* [Data section]
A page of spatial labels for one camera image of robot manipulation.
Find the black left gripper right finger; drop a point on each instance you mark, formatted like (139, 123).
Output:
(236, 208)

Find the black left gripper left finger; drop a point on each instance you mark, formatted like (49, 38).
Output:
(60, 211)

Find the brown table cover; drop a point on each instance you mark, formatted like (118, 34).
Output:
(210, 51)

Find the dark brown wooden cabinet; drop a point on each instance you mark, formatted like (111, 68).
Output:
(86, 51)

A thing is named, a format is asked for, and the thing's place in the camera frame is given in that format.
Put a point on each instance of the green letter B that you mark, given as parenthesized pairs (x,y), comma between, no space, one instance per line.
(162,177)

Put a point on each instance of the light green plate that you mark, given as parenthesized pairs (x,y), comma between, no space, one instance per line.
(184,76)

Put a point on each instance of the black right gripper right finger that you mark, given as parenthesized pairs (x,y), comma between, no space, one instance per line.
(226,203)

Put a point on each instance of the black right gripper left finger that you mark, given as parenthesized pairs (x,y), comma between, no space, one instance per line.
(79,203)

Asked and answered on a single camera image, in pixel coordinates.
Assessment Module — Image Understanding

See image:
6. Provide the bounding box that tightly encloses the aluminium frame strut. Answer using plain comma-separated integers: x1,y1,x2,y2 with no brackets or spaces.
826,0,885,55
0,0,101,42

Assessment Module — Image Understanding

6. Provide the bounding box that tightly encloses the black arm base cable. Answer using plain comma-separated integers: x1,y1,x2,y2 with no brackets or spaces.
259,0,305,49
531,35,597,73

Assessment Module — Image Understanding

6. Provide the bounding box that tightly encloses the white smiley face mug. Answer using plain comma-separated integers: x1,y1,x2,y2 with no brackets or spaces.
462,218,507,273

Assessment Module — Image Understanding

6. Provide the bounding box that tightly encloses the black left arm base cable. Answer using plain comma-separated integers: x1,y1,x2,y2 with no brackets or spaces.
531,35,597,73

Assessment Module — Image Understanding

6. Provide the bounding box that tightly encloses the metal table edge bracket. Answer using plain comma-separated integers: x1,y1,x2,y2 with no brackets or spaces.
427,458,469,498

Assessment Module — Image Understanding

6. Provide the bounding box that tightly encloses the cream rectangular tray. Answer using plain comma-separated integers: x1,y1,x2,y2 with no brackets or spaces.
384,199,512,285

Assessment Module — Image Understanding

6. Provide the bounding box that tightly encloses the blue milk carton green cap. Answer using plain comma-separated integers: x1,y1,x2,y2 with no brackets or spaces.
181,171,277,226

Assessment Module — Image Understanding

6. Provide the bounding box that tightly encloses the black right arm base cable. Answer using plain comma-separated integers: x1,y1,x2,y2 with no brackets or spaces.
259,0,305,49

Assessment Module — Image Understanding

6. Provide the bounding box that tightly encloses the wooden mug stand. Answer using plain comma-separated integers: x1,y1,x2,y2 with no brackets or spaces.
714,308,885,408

* [Prompt] Could you retype every line of the data exactly?

* [Written response]
A page of spatial labels for one camera image of robot manipulation.
Find the black left gripper right finger; drop a point on each instance you mark, formatted like (139, 123).
Output:
(236, 208)

Find the black left gripper left finger; drop a point on each instance you mark, formatted like (49, 38).
Output:
(60, 211)

Find the brown table cover; drop a point on each instance you mark, formatted like (118, 34).
Output:
(210, 51)

Find the dark brown wooden cabinet; drop a point on each instance you mark, formatted like (111, 68).
Output:
(86, 51)

A thing is named, a format is asked for, and the thing's place in the camera frame is given in that format.
Put a point on each instance of the green letter B that you mark, given as parenthesized pairs (x,y), comma between, no space, one instance per line.
(162,177)

Put a point on each instance of the light green plate that you mark, given as parenthesized pairs (x,y), comma between, no space, one instance per line.
(184,76)

Put a point on each instance of the black right gripper right finger that you mark, given as parenthesized pairs (x,y), comma between, no space, one instance per line.
(226,203)

Put a point on each instance of the black right gripper left finger that you mark, given as parenthesized pairs (x,y), comma between, no space, one instance per line.
(79,203)

Asked and answered on a single camera image, in pixel coordinates.
Assessment Module — Image Understanding

See image:
6. Provide the bounding box that tightly encloses the aluminium frame strut. Answer using plain comma-separated integers: x1,y1,x2,y2 with no brackets or spaces.
826,0,885,55
0,0,101,42

Assessment Module — Image Understanding

6. Provide the bounding box that tightly encloses the black arm base cable. Answer using plain comma-separated integers: x1,y1,x2,y2 with no brackets or spaces.
259,0,305,49
531,35,597,73

Assessment Module — Image Understanding

6. Provide the bounding box that tightly encloses the white smiley face mug. Answer using plain comma-separated integers: x1,y1,x2,y2 with no brackets or spaces.
462,218,507,273

Assessment Module — Image Understanding

6. Provide the bounding box that tightly encloses the black left arm base cable. Answer using plain comma-separated integers: x1,y1,x2,y2 with no brackets or spaces.
531,35,597,73

Assessment Module — Image Understanding

6. Provide the bounding box that tightly encloses the metal table edge bracket. Answer using plain comma-separated integers: x1,y1,x2,y2 with no brackets or spaces.
427,458,469,498

Assessment Module — Image Understanding

6. Provide the bounding box that tightly encloses the cream rectangular tray. Answer using plain comma-separated integers: x1,y1,x2,y2 with no brackets or spaces.
384,199,512,285

Assessment Module — Image Understanding

6. Provide the bounding box that tightly encloses the blue milk carton green cap. Answer using plain comma-separated integers: x1,y1,x2,y2 with no brackets or spaces.
181,171,277,226

Assessment Module — Image Understanding

6. Provide the bounding box that tightly encloses the black right arm base cable. Answer using plain comma-separated integers: x1,y1,x2,y2 with no brackets or spaces.
259,0,305,49

Assessment Module — Image Understanding

6. Provide the bounding box that tightly encloses the wooden mug stand. Answer using plain comma-separated integers: x1,y1,x2,y2 with no brackets or spaces.
714,308,885,408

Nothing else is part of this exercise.